» About this task
Needed from the data below: every line from the one with "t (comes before" up to and including the one with "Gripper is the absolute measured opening", repeated exactly and with nothing else.

=== Begin Enclosure ===

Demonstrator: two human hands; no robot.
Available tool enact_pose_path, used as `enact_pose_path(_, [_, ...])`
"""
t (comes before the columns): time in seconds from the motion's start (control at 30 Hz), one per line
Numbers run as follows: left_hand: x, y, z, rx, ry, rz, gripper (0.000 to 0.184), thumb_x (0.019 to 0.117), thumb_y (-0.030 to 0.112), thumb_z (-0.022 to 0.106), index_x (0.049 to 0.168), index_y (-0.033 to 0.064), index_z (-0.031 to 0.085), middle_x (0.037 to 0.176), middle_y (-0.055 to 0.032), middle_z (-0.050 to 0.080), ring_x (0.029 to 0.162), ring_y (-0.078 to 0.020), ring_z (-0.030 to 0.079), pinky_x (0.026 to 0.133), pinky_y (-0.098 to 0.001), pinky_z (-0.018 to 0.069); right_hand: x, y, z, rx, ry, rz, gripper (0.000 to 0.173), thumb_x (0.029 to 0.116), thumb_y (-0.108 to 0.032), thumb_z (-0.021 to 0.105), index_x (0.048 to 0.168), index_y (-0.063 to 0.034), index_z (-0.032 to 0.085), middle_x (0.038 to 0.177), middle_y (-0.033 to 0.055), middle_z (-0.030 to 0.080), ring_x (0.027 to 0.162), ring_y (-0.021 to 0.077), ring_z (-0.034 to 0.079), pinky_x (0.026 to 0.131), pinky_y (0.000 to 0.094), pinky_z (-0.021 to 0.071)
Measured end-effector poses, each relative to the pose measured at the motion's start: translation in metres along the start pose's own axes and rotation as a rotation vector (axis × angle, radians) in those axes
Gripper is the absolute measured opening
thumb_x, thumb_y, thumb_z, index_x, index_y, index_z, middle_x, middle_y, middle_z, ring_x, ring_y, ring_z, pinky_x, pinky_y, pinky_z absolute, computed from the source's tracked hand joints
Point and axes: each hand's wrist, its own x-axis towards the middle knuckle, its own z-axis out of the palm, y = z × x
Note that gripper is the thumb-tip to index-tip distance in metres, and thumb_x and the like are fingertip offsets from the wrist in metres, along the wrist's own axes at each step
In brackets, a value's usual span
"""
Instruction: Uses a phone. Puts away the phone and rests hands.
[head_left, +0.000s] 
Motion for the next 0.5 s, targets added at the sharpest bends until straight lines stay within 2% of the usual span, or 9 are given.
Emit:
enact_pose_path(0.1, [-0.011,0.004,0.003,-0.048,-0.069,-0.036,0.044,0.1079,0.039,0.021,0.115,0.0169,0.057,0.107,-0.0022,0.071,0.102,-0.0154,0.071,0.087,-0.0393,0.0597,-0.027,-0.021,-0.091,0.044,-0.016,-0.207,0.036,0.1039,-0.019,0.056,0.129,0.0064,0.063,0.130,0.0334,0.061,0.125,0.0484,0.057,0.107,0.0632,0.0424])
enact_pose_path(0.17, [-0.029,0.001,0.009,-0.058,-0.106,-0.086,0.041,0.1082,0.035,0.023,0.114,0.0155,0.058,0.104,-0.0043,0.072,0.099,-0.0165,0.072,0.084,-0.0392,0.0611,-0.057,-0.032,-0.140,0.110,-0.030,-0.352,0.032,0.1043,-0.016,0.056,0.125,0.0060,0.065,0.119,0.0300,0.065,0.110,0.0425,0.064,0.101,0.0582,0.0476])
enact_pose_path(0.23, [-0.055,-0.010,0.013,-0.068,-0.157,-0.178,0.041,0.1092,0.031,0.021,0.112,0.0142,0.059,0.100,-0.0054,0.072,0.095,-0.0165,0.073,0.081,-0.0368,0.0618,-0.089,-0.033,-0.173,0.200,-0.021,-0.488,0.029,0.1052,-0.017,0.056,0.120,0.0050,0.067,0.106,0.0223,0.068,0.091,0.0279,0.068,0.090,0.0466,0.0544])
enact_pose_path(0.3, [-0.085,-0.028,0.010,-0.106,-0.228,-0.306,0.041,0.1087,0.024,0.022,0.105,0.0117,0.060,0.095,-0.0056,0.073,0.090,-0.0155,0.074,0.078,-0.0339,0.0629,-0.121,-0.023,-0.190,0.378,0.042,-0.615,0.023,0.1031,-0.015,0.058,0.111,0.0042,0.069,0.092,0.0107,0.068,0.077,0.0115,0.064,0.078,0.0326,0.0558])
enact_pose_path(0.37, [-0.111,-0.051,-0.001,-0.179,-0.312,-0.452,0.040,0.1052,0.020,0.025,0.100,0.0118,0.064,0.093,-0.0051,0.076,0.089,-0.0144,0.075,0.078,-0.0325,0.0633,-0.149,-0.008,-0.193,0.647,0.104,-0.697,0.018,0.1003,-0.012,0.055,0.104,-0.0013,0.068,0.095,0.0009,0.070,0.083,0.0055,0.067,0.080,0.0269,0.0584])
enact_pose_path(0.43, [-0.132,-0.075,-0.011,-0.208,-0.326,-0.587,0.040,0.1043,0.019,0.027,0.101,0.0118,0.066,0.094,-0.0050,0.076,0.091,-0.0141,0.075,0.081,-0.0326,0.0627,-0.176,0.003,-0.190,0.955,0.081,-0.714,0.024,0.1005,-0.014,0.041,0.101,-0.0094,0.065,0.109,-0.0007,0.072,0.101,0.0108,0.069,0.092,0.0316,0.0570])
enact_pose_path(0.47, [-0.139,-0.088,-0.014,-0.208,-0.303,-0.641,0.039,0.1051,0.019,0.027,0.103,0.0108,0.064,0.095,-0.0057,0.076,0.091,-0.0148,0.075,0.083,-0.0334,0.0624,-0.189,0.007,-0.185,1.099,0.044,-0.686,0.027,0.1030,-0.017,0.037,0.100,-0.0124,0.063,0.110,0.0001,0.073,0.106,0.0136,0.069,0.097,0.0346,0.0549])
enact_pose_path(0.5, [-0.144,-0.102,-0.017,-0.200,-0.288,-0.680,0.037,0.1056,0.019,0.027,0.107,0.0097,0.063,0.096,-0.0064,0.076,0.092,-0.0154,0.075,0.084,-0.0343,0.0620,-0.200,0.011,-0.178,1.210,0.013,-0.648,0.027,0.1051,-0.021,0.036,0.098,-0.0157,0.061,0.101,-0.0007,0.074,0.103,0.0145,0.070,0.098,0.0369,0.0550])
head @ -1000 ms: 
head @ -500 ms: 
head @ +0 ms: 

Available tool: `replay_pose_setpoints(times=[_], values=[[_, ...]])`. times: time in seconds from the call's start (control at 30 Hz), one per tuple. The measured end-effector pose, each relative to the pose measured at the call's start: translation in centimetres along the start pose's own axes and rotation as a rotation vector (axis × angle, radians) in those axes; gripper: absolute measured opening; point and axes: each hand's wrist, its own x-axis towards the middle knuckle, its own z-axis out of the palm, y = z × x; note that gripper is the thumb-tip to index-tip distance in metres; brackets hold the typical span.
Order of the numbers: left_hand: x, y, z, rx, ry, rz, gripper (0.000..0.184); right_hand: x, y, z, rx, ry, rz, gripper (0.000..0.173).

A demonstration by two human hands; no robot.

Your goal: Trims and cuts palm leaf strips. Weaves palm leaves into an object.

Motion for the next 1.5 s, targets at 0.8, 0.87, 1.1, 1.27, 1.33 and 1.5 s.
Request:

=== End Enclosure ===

» Written reply
t (comes before the columns): time in seconds from the motion's start (control at 30 Hz), one per line
Numbers run as follows: left_hand: x, y, z, rx, ry, rz, gripper (0.000 to 0.184), thumb_x (0.019 to 0.117), thumb_y (-0.030 to 0.112), thumb_z (-0.022 to 0.106), index_x (0.049 to 0.168), index_y (-0.033 to 0.064), index_z (-0.031 to 0.085), middle_x (0.037 to 0.176), middle_y (-0.055 to 0.032), middle_z (-0.050 to 0.080), ring_x (0.029 to 0.162), ring_y (-0.078 to 0.020), ring_z (-0.030 to 0.079), pinky_x (0.026 to 0.133), pinky_y (-0.098 to 0.001), pinky_z (-0.018 to 0.069); right_hand: x, y, z, rx, ry, rz, gripper (0.000 to 0.173), thumb_x (0.029 to 0.116), thumb_y (-0.108 to 0.032), thumb_z (-0.021 to 0.105), index_x (0.048 to 0.168), index_y (-0.063 to 0.034), index_z (-0.032 to 0.085), middle_x (0.038 to 0.177), middle_y (-0.033 to 0.055), middle_z (-0.030 to 0.080), ring_x (0.027 to 0.162), ring_y (-0.021 to 0.077), ring_z (-0.034 to 0.079), pinky_x (0.026 to 0.131), pinky_y (0.000 to 0.094), pinky_z (-0.021 to 0.071)
Measured end-effector poses, each relative to the pose measured at the motion's start: translation in metres along the start pose's own axes and rotation as a rotation vector (axis × angle, radians) in those axes
Gripper is the absolute measured opening

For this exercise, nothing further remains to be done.